▶ Assignment:
Please give again, exactly and in full, each line from the one holding "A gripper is" to the end of the listing.

▶ Source data:
_ _ _ _ _

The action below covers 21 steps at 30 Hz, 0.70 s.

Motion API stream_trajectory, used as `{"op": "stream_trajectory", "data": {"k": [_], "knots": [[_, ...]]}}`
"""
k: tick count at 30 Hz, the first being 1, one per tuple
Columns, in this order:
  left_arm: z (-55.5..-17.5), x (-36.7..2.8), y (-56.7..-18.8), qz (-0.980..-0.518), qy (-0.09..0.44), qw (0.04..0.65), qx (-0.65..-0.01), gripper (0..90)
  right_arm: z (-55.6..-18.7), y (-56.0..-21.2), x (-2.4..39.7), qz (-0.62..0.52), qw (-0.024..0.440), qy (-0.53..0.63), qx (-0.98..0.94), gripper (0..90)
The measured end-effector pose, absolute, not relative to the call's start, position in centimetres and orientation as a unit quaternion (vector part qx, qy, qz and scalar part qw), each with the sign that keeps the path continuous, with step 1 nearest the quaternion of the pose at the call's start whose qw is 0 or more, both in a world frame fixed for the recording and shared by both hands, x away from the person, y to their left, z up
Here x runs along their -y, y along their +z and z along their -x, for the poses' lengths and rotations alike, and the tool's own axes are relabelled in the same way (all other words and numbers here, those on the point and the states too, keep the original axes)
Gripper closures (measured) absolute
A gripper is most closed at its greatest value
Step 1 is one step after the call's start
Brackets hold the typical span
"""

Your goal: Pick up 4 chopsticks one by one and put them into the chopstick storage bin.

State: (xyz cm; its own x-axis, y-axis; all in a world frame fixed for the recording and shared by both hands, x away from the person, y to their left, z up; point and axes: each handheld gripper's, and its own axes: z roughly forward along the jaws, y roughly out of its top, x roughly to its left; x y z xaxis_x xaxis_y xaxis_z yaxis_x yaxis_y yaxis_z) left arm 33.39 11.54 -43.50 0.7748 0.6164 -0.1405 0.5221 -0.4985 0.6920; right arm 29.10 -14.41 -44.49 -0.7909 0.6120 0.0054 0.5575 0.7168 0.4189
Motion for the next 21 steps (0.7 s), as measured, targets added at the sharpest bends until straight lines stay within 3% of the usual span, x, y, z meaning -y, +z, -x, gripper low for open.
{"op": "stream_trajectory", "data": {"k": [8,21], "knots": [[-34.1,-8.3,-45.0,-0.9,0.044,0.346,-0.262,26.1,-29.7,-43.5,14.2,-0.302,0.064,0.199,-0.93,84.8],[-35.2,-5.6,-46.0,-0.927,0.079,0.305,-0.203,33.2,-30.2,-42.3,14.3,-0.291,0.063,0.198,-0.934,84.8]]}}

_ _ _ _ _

▶ Your response:
A gripper is most closed at its greatest value
Step 1 is one step after the call's start
Brackets hold the typical span
"""

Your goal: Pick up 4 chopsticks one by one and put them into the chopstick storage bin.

State: (xyz cm; its own x-axis, y-axis; all in a world frame fixed for the recording and shared by both hands, x away from the person, y to their left, z up; point and axes: each handheld gripper's, and its own axes: z roughly forward along the jaws, y roughly out of its top, x roughly to its left; x y z xaxis_x xaxis_y xaxis_z yaxis_x yaxis_y yaxis_z) left arm 33.39 11.54 -43.50 0.7748 0.6164 -0.1405 0.5221 -0.4985 0.6920; right arm 29.10 -14.41 -44.49 -0.7909 0.6120 0.0054 0.5575 0.7168 0.4189
Motion for the next 21 steps (0.7 s), as measured, targets added at the sharpest bends until straight lines stay within 3% of the usual span, x, y, z meaning -y, +z, -x, gripper low for open.
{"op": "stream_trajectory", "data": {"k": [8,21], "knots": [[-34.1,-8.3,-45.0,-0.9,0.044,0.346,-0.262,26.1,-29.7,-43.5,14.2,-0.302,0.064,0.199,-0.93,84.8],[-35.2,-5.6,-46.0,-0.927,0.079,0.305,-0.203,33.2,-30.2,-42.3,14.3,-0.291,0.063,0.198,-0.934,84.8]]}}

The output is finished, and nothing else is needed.